A Procedure for Early Environmental Assessment of Industrial Products

The issue of sustainability of industrial products is a subject of scientific research and debate since several years. This topic is very important for the implications that design decisions have on the environment and society when products are sold in the markets. Although today products can be assessed by methodologies such as Life Cycle Assessment (LCA) and related software, a vivid interest in their environmental evaluation, already in conceptual design phase, is developing in recent times. The problem of assessment in early design has been discussed in two papers in recent literature, e.g. Devanthan et al. [1] and Bohm et al [2]. This fact gives us the opportunity to investigate on further aspects of this topic, especially on how designers can be supported in an early product evaluation.
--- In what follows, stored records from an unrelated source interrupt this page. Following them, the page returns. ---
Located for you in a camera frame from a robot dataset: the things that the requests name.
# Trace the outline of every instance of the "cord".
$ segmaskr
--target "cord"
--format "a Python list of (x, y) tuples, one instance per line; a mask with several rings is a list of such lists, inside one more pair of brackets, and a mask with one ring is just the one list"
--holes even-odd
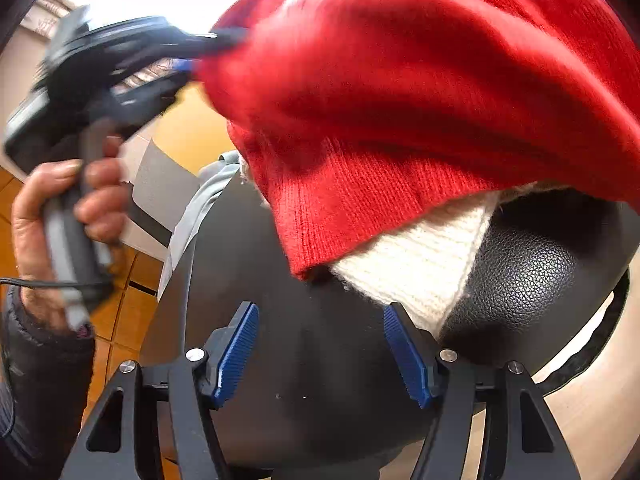
[[(85, 288), (95, 288), (111, 283), (111, 280), (104, 280), (97, 283), (75, 283), (75, 282), (44, 282), (41, 280), (21, 280), (19, 278), (0, 278), (0, 285), (17, 285), (24, 286), (26, 288), (76, 288), (77, 290), (83, 290)], [(8, 351), (9, 347), (9, 331), (7, 328), (6, 319), (2, 320), (2, 347), (0, 348), (0, 355), (2, 356), (2, 369), (4, 371), (4, 383), (6, 385), (7, 392), (11, 397), (11, 415), (9, 417), (9, 425), (0, 434), (0, 440), (6, 439), (15, 426), (15, 397), (14, 386), (11, 383), (11, 353)]]
[(41, 280), (21, 280), (19, 278), (0, 278), (0, 285), (17, 285), (26, 288), (76, 288), (83, 290), (84, 288), (97, 288), (109, 285), (111, 280), (93, 283), (76, 283), (76, 282), (43, 282)]

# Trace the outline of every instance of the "textured leather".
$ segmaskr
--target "textured leather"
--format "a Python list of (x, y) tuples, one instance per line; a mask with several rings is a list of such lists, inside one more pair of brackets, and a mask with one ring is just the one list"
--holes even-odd
[[(571, 191), (503, 206), (447, 341), (476, 361), (521, 359), (533, 373), (591, 318), (639, 240), (628, 208)], [(292, 277), (270, 210), (235, 177), (178, 263), (141, 363), (202, 345), (245, 300), (260, 306), (258, 339), (234, 398), (212, 413), (232, 465), (350, 462), (424, 437), (434, 406), (408, 397), (380, 307), (327, 273)], [(171, 457), (167, 412), (160, 421)]]
[(629, 206), (575, 190), (532, 194), (492, 217), (442, 342), (479, 364), (533, 373), (613, 290), (640, 242)]

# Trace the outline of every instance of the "metal screw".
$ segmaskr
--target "metal screw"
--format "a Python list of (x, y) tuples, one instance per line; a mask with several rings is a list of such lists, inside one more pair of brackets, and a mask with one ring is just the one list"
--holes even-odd
[(127, 359), (126, 361), (121, 362), (118, 368), (123, 374), (128, 374), (136, 369), (136, 362), (131, 359)]
[(449, 350), (445, 348), (444, 350), (440, 350), (440, 358), (447, 363), (453, 363), (457, 360), (458, 354), (455, 350)]
[(522, 363), (517, 361), (509, 361), (507, 363), (507, 370), (512, 374), (520, 375), (524, 371), (524, 366), (522, 366)]
[(186, 355), (187, 359), (194, 363), (204, 357), (204, 350), (202, 348), (192, 348), (186, 353)]

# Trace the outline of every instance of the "jacket cuff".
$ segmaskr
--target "jacket cuff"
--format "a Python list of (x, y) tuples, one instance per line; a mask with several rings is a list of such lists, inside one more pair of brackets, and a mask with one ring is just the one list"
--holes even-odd
[(55, 347), (65, 352), (93, 354), (94, 330), (90, 325), (83, 326), (78, 332), (52, 332), (25, 309), (19, 286), (12, 285), (7, 291), (4, 309), (4, 322), (14, 325), (6, 327), (9, 332), (21, 333), (36, 346)]

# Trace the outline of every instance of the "gray fabric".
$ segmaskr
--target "gray fabric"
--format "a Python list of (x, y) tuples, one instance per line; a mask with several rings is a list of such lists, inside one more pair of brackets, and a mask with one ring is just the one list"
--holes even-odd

In conceptual phase, where ideas and solutions can begin to be analyzed, designers can focus their attention on some parameters related to sustainability. Therefore, appropriate tools and methods to support concept selection on the basis of an environmental assessment are required. Considering that to select an absolute index for environmental impact is not easy to reach in this stage and that a single quantitative method is not consolidated, in this paper, a proposal of methodology to assist designers is presented. The present method exploits the well-established visual tool as the Design Structure Matrix (DSM), which is considered by several researches very suitable in product decomposition and, in this case, it is used also to verify the correctness of a product conceptual schema. In the next sections, after a brief review on the latest researches on environmental assessments in early design process, the methodology is described in detail, defining data structures, presenting a formalization of rules that could guide it and providing an application to a case study.